You are kidding, right? You know that there is more to classical music than just orchestral works? Take a listen to this - you have to wait until you get to the 1:00 mark. This is Beethoven's Grosse Fuge - performed by only 4 musicians, and it is incredibly complex.





For that matter, why don't you listen to other string and piano trios (3 musicians), quartets (4), and quintets. Then you will see complexity on the scale of 3-5 performers. In many instances, it is much more complex than any symphony.


----------



## Guest (Oct 8, 2014)

More complexity - the Chaconne from Bach's Partita for Solo Violin, No. 2. Listen to the complexity that comes from a single instrument.





And not technically a solo performance here, but Paganini's Caprice No. 24 - the piano doesn't add so much. Listen to the complexity of the violin.


----------



## Morimur (Jan 23, 2014)

The Sound Of Perseverance said:


> my new favorite band (besides Death)


Geez. Those guys should be on Sesame Street.


----------



## PetrB (Feb 28, 2012)

The Sound Of Perseverance said:


> How can extreme metal be pop. Do you know pop means popular? Death metal and especially black metal are cult genres of music. Anyways what did you think of carach angren? did you enjoy more then others I've showed you?


Vox Populi ~ the voice of the people, i.e. distinguished apart from a specialized, trained, 'intellectual' -- let's say Ovid vs. popular style Roman verses written, even maybe, by some guy called 'Anonymous.'

But my, you seem deadly earnest in keeping this one genre of pop music _very exclusive_ to its fans, no?

It is, in the blanket definition, as neither classical or Jazz, or folk, "popular music." You'll have to get over that


----------



## PetrB (Feb 28, 2012)

Morimur said:


> Geez. Those guys should be on Sesame Street.


Give 'em five years....


----------



## PetrB (Feb 28, 2012)

The Sound Of Perseverance said:


> Love you mike!


You do realize Mike's two posts are satire on the idea of 'classical instrument' or 'symphonic orchestra' as _not at all defining something as classical or classical element?_


----------



## starthrower (Dec 11, 2010)

Just listen to these cats! And for you younger folks, the name is Gentle Giant.


----------



## Guest (Oct 8, 2014)

I once read about some violinist covering a bunch of AC/DC tunes. It was good to see AC/DC's classical side.


----------



## GreenMamba (Oct 14, 2012)

Some Classical influence near the end. In fact, it was written by Philip Glass.


----------



## The Sound Of Perseverance (Aug 20, 2014)

Morimur said:


> Geez. Those guys should be on Sesame Street.

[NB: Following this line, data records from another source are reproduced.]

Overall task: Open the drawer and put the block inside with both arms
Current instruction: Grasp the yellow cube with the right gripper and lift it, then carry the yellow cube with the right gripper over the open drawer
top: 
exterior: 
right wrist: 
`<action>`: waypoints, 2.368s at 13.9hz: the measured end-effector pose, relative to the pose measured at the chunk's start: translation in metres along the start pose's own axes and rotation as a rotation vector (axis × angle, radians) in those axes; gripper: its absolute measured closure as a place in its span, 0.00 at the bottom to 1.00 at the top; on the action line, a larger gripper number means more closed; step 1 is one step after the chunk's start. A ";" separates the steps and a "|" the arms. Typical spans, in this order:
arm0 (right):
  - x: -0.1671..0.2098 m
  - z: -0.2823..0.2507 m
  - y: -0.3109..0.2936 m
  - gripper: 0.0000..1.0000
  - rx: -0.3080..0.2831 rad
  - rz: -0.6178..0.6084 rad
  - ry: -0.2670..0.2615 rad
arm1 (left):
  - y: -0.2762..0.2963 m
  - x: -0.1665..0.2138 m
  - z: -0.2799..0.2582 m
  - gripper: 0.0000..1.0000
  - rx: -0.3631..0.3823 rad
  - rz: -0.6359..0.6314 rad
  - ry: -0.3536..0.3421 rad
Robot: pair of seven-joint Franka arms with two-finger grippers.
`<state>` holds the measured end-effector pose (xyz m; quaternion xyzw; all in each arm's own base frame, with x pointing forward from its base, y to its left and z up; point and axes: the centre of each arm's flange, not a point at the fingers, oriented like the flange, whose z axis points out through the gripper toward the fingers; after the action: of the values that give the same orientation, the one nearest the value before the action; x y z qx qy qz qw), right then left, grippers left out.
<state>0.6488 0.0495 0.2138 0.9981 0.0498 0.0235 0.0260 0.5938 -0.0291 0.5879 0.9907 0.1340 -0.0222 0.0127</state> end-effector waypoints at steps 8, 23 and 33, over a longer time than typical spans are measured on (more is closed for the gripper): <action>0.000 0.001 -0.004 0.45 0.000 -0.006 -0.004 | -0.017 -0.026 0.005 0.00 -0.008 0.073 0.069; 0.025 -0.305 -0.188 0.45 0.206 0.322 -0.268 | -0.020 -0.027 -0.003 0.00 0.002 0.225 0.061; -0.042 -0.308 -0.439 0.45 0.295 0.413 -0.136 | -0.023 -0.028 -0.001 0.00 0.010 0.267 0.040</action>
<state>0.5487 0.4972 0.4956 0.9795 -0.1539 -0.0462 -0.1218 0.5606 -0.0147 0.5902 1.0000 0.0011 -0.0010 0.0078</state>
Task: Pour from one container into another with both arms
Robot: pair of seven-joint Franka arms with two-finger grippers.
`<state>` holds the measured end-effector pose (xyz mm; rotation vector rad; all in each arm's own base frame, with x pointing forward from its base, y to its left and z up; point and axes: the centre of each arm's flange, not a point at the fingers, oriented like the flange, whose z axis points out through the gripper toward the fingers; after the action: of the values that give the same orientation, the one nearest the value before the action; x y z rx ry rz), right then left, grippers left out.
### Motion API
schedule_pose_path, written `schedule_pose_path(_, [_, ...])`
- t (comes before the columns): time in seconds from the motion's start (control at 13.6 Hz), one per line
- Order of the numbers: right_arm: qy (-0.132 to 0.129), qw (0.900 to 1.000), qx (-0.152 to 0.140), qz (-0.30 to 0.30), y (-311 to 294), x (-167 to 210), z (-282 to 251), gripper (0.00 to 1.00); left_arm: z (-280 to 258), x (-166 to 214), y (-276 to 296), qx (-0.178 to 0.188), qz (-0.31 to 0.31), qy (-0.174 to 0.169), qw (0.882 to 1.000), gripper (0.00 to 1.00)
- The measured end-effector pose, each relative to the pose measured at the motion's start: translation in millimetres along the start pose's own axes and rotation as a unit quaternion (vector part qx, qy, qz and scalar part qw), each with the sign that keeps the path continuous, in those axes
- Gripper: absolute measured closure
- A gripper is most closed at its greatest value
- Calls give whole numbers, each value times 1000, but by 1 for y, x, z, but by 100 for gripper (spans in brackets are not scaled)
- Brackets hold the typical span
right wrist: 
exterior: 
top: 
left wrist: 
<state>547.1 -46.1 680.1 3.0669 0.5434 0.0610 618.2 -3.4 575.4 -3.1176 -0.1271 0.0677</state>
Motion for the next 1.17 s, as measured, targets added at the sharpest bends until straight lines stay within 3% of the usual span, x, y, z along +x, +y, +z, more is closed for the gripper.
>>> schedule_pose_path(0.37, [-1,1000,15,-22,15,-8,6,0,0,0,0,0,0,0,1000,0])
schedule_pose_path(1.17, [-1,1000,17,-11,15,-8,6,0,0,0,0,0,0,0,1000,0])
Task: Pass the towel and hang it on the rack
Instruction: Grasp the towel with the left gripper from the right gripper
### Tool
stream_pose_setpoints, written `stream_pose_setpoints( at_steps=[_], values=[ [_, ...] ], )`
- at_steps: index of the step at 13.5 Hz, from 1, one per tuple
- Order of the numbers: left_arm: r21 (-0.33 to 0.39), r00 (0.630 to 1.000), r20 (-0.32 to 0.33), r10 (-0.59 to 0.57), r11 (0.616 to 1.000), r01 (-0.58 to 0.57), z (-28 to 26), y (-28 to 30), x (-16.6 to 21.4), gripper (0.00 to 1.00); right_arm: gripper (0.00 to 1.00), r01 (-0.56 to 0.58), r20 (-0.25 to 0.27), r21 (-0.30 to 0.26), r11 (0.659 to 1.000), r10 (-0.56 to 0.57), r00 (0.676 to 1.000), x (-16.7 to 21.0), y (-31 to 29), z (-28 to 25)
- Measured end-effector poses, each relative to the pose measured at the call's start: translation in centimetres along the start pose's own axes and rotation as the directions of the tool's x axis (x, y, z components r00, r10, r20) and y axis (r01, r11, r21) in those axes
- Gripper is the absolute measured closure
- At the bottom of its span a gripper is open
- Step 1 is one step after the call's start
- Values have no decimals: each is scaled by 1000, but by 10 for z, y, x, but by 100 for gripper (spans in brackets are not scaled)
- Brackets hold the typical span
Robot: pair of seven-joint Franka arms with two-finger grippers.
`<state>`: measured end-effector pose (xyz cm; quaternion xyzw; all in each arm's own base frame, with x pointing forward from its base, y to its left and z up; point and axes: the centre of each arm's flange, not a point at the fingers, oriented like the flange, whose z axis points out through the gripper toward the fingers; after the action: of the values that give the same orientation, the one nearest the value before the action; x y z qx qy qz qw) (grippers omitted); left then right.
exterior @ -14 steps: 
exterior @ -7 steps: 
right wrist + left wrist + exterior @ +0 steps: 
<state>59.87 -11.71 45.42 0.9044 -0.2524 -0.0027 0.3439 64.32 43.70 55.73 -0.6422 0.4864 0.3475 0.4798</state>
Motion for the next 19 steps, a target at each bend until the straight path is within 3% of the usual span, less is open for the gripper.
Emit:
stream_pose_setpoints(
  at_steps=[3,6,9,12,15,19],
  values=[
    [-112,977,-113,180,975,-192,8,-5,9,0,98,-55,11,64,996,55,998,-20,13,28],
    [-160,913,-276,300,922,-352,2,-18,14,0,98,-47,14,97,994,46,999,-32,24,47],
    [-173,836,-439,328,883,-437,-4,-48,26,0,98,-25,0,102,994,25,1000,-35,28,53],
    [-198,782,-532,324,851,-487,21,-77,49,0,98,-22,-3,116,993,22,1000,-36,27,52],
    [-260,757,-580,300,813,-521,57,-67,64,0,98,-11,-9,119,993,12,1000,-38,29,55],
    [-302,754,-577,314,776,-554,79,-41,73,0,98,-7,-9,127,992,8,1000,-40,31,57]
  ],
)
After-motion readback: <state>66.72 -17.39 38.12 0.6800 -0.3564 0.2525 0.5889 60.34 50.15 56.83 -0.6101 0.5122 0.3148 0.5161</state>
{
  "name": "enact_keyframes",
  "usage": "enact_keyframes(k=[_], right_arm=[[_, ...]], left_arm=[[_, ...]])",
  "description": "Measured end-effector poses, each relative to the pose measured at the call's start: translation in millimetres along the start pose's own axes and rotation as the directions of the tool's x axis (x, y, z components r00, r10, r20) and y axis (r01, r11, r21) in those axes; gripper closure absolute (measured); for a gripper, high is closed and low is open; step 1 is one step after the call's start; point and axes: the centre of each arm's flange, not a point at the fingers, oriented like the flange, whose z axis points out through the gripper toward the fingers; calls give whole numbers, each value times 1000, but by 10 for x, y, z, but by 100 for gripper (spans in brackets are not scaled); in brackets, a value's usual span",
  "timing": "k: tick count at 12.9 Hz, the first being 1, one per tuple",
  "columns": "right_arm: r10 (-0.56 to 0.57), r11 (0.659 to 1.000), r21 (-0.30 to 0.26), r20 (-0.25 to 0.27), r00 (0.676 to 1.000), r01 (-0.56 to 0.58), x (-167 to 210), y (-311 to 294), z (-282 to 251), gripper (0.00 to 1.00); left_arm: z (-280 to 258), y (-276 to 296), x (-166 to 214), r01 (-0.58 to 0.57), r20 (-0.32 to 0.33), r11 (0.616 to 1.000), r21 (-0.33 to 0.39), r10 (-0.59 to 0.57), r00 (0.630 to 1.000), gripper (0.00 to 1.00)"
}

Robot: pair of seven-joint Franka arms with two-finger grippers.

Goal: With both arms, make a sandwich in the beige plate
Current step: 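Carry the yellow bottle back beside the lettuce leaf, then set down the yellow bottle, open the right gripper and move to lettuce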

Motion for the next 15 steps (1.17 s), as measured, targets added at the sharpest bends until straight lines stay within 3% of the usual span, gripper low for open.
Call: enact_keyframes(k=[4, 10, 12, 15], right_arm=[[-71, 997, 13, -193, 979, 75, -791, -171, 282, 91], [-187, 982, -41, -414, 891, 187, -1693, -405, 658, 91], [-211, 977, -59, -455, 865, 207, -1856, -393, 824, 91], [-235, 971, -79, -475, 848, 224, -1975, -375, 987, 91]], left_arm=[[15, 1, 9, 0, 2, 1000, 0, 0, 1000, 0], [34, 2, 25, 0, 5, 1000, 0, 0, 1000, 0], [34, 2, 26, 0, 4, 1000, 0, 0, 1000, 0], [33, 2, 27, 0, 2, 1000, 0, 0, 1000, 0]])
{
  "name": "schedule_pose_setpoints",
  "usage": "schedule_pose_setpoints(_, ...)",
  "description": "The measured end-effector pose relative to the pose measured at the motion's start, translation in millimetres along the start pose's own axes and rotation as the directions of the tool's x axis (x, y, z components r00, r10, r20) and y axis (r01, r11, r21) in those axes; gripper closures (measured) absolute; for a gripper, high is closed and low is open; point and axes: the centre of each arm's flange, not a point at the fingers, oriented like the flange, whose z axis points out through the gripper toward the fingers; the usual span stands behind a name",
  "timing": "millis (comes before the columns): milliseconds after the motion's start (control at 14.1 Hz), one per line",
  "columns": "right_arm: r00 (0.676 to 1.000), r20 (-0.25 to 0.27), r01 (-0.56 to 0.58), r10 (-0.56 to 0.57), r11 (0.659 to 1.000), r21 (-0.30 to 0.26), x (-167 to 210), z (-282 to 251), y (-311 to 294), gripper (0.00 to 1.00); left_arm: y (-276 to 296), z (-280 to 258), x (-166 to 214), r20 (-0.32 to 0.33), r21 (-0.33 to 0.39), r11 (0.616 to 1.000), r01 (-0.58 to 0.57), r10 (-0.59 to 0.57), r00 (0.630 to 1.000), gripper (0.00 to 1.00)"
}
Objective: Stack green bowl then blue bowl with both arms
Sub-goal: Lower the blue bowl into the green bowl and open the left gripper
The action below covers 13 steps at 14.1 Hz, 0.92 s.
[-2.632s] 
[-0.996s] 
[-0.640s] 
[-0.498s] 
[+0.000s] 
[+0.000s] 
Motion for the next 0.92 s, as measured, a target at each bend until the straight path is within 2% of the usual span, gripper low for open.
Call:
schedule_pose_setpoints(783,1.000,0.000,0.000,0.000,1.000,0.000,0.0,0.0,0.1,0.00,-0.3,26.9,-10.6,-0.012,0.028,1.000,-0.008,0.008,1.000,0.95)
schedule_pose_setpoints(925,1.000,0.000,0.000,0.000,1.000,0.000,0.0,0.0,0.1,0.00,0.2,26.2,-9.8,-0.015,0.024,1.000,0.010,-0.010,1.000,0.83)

Its not fun until you stop


----------



## Crudblud (Dec 29, 2011)

Possibly. I'm sure whoever's holding court will be around promptly to inform me that I am mistaken or some such, but that the way it be, yes suh.


----------



## AST (Oct 8, 2014)

Zappa, yes! Speaking of which, the band Yes!


----------



## The Sound Of Perseverance (Aug 20, 2014)

In comparison to the pop genres metal and jazz are definitely superior.
For metal everything you have to do with your strumming hand and for jazz freeform guitar is hard a hell.


----------



## violadude (May 2, 2011)

Just to be clear, The three things that separate the Classical Music tradition from other musical traditions are:

1. It is written down
2. The composer and performer are completely distinct and separate roles. 
3. Extended use of polyphony and voice leading.

I would say something influenced by classical music would have to have at least one of these qualities.


----------



## Guest (Oct 8, 2014)

violadude said:


> Just to be clear, The three things that separate the Classical Music tradition from other musical traditions are:
> 
> 1. It is written down
> 2. The composer and performer are completely distinct and separate roles.
> ...


Not sure all of these are true, or what all you would then lump in with classical music. As to rule 2, I believe that Mozart performed many of his own works - unless I am mistaken, he often performed the keyboard in his keyboard concertos. Paganini was both a composer and a performer - as was Liszt. And I believe that Bach did the same. Those are just a few off the top of my head.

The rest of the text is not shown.